Seventy firms submitted entries for the competition in November 2006, which were then whittled down to five and now to three - the winner will be announced next week. The brief was to design and plan an environmentally-friendly city from scratch, in GuangMing, northwest of Shenzhen in the Guangdong Province of China. This competition is the second city-design competition in a plan by the Chinese government to create five new eco-cities.
The scale of the GuangMing project is enormous, with the proposed new town covering an area of 7.92 km2, or as Lim puts it: "The scale of the city is like walking from Shoreditch in East London to Swiss Cottage in North West London."
Currently, GuangMing is a fertile farming area that exports much of its produce to nearby Hong Kong. This focus on farming provided Lim with much of the inspiration for his competition entry and has resulted in a radical new approach to how our cities are designed and planned.
Instead of abandoning farming, Lim has incorporated it into the fabric of the city - lush grazing and arable land can be found on the roofs of the huge circular towers that make up the city. Additional land for crops is made available on a series of eighty vertical farms; 10m2 allotments cantilevered off a central spine and stacked one above the other like the branches of a giant tree, and dispersed throughout the city.
As a result, GuangMing - which Lim dubs the 'smart city' - is entirely self-sufficient. He explains: "A smart city integrates educational, agricultural, environmental, and most importantly, social sustainability into the heart of the city. GuangMing Smart-city is a city driven by the principles of slow living, emphasising a happy balance in life that is firmly rooted in the twenty-first century."
GuangMing is made up of twelve of these circular towers rings, which are effectively self-sufficient suburbs, each of which produces its own food and contains its own shops, schools, hospitals and offices to serve approximately 14,000 inhabitants. The idea behind this is to encourage people to stay in their own locale and to be environmentally efficient, although Centres of Excellence - each with its own special feature such as a museum, university or town hall - can be found in eight of the circular tower rings, so that inhabitants have the opportunity to travel to different centres at the weekend.
The infrastructure of GuangMing is just as environmentally friendly. It is a car-free city - the only transport found in GuangMing is via biogas buggies and a sky bus, both powered by processing human and animal waste. Electricity comes from a forest of solar panels found at ground level on a huge manmade beach, surrounding a series of waterways, which are both recreational and provide a cooling element to the hot, landlocked environment.

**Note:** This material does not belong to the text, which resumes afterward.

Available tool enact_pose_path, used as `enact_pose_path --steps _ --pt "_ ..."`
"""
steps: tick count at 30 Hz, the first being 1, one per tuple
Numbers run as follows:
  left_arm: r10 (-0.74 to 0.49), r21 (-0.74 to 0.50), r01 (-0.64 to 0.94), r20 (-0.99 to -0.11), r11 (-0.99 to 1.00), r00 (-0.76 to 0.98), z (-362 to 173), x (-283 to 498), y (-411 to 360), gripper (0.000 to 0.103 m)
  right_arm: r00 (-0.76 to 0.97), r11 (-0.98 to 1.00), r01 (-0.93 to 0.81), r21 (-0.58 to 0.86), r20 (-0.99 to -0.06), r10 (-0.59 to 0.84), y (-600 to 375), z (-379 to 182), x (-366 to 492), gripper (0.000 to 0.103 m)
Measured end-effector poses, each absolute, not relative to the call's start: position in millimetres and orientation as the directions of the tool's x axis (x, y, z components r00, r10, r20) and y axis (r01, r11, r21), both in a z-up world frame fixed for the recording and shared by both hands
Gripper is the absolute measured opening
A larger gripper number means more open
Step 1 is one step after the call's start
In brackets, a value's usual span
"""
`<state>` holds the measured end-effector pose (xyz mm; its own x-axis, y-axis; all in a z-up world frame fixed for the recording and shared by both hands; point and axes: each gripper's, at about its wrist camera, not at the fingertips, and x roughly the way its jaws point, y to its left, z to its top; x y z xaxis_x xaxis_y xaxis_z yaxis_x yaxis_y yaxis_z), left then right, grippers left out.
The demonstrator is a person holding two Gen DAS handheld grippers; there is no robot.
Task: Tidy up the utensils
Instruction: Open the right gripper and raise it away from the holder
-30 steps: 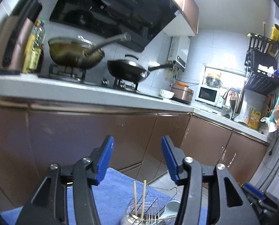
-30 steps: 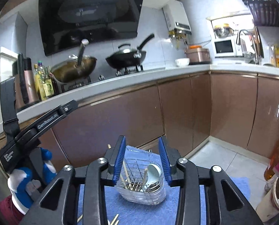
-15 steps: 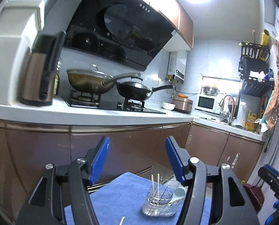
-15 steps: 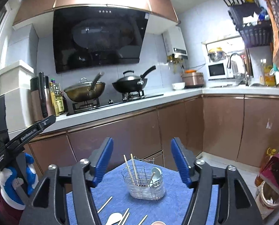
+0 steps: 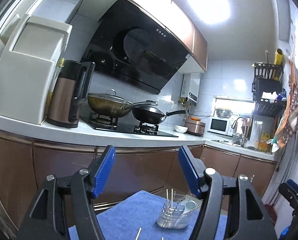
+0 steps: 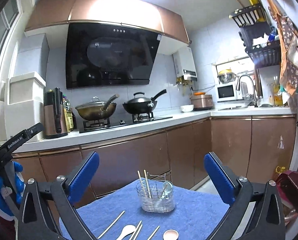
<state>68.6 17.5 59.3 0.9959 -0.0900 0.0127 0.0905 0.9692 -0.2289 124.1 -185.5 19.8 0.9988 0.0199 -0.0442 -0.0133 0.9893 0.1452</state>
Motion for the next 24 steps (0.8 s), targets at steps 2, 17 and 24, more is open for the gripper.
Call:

For all its radicalism, Lim's scheme is entirely practical and can be built. This is due in part to close collaboration with environmental consultants Fulcrum and leading engineering firms Techniker, and Alan Baxter Associates. The experience has been a massive undertaking for Lim and is an astonishing achievement. Lim says: "It's not like the usual competitions or research projects I have worked on and to work for the Chinese Government is very prestigious. But whilst it was great fun it was really exhausting and very challenging."
To find out more about CJ Lim, or to see more of his work, which is on show in group exhibitions at both the Royal Academy and the V&A, use the links at the top of this article.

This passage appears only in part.